__Task instructions__: Return the lines of the data below exactly. Start at the first and end with the line containing "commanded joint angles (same".

Excerpts from a dataset
◆ ◆ ◆

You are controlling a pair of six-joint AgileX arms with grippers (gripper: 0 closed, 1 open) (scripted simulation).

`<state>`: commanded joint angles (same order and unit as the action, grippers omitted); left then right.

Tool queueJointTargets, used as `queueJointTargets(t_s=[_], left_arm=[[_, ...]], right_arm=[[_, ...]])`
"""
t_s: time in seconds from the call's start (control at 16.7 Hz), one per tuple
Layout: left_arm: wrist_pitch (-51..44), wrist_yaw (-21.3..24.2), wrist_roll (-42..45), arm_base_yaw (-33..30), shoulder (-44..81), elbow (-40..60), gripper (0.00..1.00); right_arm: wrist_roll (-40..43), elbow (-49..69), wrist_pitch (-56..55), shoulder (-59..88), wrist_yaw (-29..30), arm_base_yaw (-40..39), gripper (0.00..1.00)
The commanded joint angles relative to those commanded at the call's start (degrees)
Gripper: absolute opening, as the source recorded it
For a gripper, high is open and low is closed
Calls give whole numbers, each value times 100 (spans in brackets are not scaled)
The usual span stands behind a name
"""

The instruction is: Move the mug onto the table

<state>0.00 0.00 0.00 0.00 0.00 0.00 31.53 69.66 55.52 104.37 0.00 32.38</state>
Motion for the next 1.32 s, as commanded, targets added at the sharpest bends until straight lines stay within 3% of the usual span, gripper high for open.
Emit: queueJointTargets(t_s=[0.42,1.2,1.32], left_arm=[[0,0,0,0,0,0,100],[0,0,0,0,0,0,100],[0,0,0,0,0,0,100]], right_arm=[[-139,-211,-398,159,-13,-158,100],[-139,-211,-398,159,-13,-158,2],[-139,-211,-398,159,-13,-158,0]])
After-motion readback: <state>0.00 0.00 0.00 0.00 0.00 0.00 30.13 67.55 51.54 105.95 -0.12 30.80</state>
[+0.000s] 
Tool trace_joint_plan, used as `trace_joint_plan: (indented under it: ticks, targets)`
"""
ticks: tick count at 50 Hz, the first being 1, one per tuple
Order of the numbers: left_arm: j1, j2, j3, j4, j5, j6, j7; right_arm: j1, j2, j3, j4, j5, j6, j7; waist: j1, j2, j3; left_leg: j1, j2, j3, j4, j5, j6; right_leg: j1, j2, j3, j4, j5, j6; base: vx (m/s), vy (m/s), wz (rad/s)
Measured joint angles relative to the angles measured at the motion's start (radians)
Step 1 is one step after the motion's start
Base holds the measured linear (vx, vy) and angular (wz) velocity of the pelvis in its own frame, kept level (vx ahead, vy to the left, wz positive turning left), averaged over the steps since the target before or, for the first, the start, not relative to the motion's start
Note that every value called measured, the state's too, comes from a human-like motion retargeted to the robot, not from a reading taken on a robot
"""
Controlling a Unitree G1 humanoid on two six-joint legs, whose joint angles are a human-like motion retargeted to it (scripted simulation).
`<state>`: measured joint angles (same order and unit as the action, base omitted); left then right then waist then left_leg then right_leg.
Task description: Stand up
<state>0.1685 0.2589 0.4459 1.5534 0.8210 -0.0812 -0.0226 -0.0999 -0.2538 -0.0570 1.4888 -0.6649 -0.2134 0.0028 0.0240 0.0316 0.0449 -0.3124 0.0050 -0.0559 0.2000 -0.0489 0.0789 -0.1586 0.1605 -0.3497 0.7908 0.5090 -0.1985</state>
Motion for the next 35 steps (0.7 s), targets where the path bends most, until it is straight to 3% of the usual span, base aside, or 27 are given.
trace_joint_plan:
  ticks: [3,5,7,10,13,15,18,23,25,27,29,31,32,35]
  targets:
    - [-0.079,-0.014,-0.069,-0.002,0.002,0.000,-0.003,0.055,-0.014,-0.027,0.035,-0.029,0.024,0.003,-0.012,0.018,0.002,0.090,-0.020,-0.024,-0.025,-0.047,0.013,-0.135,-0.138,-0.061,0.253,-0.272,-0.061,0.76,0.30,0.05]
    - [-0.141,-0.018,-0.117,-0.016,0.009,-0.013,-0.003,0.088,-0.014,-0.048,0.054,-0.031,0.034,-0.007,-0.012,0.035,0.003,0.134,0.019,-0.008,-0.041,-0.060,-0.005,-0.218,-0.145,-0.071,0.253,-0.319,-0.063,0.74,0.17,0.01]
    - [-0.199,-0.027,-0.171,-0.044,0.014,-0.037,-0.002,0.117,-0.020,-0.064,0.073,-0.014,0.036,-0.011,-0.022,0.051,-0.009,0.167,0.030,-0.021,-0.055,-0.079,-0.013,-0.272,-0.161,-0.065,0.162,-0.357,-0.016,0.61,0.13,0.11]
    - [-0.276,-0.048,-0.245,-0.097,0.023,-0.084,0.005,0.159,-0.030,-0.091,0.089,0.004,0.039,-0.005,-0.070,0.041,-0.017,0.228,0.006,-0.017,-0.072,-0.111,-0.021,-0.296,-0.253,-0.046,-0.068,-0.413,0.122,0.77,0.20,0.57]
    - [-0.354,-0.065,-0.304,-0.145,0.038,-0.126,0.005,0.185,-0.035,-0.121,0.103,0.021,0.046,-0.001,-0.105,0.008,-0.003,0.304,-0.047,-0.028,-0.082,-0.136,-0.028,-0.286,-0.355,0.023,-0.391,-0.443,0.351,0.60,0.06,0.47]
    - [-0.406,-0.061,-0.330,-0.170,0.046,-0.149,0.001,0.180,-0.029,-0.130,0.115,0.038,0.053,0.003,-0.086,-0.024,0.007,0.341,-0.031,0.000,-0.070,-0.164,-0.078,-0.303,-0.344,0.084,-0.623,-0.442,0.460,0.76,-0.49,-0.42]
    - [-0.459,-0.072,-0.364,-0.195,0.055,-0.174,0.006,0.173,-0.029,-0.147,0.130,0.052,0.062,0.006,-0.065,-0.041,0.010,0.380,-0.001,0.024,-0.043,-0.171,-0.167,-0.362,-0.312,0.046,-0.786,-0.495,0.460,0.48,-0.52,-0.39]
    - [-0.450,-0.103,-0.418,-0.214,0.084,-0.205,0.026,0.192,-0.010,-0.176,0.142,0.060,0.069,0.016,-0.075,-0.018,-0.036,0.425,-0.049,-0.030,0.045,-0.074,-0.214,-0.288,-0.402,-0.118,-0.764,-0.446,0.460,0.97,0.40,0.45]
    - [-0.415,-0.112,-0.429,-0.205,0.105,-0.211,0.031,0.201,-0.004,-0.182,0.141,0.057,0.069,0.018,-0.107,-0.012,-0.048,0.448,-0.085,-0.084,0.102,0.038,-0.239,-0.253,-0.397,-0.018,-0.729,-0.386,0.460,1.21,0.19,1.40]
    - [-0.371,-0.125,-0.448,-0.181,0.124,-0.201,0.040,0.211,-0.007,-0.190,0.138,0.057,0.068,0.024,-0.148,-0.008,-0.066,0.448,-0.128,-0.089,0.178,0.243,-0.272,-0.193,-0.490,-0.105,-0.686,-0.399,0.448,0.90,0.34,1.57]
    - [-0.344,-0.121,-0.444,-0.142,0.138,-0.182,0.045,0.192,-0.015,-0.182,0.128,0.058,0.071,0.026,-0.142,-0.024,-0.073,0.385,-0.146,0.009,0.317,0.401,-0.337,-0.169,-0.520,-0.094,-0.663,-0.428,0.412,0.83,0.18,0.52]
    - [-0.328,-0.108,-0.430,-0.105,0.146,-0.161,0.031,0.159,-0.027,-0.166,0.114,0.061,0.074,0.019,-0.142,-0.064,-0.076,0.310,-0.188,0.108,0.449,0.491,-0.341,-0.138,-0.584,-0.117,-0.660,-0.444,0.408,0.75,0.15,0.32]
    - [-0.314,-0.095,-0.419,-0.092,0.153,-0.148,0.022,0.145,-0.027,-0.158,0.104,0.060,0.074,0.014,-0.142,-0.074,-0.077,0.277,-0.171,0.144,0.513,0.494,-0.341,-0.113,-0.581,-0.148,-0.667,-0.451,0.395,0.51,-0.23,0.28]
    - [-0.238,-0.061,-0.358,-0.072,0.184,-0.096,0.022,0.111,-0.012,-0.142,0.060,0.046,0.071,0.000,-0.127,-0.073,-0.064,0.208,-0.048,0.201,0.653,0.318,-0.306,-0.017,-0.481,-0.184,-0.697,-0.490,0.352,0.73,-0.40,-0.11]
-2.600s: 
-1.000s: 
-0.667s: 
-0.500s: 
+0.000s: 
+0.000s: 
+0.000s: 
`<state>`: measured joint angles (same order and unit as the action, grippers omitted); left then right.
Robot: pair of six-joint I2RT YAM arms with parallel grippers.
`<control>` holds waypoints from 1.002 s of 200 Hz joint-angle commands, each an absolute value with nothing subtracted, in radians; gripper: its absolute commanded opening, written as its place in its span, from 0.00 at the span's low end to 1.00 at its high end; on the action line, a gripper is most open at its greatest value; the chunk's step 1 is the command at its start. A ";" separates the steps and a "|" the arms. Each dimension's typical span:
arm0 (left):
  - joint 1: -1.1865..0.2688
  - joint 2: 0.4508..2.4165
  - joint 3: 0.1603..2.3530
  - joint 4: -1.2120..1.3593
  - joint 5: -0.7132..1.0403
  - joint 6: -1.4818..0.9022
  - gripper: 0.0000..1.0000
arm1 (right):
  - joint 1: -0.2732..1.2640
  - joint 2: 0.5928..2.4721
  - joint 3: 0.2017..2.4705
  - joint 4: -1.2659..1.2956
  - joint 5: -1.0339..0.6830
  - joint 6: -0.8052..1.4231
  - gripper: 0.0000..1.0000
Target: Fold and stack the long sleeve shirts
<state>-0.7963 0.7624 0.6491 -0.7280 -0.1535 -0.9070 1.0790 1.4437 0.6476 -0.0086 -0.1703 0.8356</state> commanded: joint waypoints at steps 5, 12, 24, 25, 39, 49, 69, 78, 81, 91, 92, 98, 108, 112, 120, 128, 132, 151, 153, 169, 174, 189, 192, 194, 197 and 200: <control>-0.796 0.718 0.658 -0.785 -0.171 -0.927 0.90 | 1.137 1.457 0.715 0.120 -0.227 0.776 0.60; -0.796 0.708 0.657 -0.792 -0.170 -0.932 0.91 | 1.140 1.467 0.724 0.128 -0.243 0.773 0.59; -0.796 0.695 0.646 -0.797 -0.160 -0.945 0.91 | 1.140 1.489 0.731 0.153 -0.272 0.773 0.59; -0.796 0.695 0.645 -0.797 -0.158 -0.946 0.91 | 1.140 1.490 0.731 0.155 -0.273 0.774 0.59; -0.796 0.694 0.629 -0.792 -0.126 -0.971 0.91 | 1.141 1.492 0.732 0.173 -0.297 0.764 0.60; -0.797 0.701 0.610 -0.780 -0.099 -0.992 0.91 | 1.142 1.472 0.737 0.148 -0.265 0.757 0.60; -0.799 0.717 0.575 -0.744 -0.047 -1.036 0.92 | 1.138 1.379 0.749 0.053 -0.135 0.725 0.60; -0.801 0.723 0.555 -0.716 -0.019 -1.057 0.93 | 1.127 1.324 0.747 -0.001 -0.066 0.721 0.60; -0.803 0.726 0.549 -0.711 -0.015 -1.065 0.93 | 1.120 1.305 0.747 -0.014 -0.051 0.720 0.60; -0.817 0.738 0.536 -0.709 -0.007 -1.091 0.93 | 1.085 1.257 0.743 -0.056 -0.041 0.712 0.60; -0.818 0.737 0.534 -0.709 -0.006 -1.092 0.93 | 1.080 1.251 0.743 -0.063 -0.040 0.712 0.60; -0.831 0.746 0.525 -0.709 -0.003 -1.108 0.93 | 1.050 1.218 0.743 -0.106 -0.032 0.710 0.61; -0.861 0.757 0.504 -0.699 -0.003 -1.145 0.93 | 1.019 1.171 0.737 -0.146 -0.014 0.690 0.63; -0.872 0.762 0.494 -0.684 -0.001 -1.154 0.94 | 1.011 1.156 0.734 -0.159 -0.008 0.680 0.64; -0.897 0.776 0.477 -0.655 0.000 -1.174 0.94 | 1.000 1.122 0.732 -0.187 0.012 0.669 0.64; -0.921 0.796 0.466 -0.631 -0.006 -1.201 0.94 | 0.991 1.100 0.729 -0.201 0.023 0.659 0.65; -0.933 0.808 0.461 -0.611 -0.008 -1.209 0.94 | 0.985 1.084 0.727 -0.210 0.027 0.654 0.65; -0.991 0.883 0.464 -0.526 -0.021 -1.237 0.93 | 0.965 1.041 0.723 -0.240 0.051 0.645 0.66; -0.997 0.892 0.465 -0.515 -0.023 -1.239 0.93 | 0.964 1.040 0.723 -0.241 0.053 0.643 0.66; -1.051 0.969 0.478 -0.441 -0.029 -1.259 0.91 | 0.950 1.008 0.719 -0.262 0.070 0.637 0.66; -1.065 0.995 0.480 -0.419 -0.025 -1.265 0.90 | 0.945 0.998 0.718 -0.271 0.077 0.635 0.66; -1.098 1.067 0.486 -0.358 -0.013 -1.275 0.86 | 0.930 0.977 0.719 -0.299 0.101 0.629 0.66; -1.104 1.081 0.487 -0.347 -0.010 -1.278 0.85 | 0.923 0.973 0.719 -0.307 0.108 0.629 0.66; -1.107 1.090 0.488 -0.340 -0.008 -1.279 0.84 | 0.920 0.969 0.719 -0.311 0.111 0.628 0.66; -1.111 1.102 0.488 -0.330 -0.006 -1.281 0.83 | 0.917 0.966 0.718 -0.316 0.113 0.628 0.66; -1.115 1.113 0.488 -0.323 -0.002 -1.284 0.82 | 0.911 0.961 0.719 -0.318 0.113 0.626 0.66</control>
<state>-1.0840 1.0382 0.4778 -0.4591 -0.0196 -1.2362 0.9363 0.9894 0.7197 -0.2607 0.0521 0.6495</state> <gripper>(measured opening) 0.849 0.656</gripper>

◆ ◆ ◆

__Answer space__:
You are controlling a pair of six-joint AgileX arms with grippers (gripper: 0 closed, 1 open) (scripted simulation).

`<state>`: commanded joint angles (same order and unit as the action, grippers omitted); left then right.

Nothing else belongs to this exercise.